Thankfully after a good nights rest, I woke up this morning with a different perspective on the situation. Although it would be nice to avoid uncomfortable emotions, that would also mean I would not know how to experience the good emotions. During my eating disorder I was so detached from my emotions that as I began recovery, experiencing joy and happiness felt extremely foreign. Somehow I felt like I was doing something wrong by actually feeling my feelings. Now, a year into my recovery, I often feel obnoxiously happy. Without years of pain, I would not be able to take advantage of all of the beauty left in my life.

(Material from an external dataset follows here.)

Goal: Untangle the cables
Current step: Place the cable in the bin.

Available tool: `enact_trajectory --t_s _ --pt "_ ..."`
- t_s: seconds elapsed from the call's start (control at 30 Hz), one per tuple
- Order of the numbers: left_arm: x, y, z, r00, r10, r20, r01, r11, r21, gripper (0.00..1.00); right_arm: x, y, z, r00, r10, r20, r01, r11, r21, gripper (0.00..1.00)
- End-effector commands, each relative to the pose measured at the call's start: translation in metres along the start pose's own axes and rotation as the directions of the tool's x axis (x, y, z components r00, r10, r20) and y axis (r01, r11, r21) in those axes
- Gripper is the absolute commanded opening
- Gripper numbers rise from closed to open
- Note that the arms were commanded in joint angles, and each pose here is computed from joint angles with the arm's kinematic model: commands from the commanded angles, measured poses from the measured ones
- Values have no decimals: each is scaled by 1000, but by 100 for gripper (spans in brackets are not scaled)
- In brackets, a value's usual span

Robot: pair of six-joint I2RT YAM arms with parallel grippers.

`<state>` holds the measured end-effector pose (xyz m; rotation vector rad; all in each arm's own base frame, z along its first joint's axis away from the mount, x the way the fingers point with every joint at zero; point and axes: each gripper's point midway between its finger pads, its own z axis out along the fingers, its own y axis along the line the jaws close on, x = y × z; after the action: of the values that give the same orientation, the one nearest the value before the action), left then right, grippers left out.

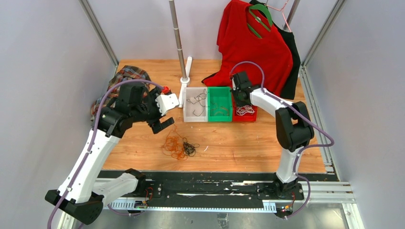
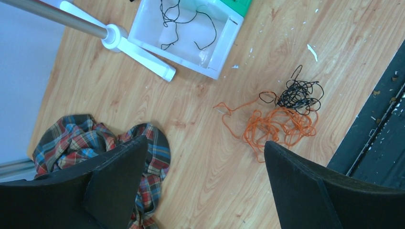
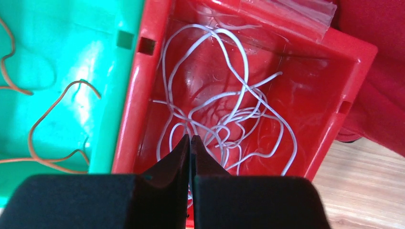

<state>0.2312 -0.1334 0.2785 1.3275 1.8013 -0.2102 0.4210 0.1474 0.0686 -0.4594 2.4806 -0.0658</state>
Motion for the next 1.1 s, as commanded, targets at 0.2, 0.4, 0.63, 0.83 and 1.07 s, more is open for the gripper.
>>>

Although it also felt nice to have some control over my weight and other situations in my life, I have finally reached a point where I can see the opposite was true - my eating disorder was controlling me. Eating disorder patients often refer to that high they get from feeling "empty" or binging and purging, but I can finally see that those supposed highs don't compare to the joyful highs I now feel in my everyday life.

Next Tuesday when I have this class again, I know the individual who sits in front of me will be somewhat of a distraction. Luckily for me, however, I can choose to view the situation however I want. This will not be the last time I will encounter someone who physically appears to have an eating disorder, but that does not mean I need to let it affect me. Once again, I will emphasize that I am making assumptions and I could be completely wrong about this person's heath; that doesn't make it any less triggering though.


Like I have said a million times before, triggers will always be there, it's how we choose to deal with them that pushes us further into recovery.

Progress.

P.S. Last January I wrote a post called Unexpected Triggers, which is why this is Part 2. After rereading the original post this morning, it's exciting to see the change in myself after a few short months. I think that deserves another... Progress. :)

6 comments:

  1. Ah I can relate to this so much. I feel like I have a heightened sensitivity to observing people's bodies or at least knowing when it is natural and not. it breaks my heart to see some girls but also in a twisted way that jealousy, that they still have that 'control'. of course I know the control is not a control that is actually their own but still.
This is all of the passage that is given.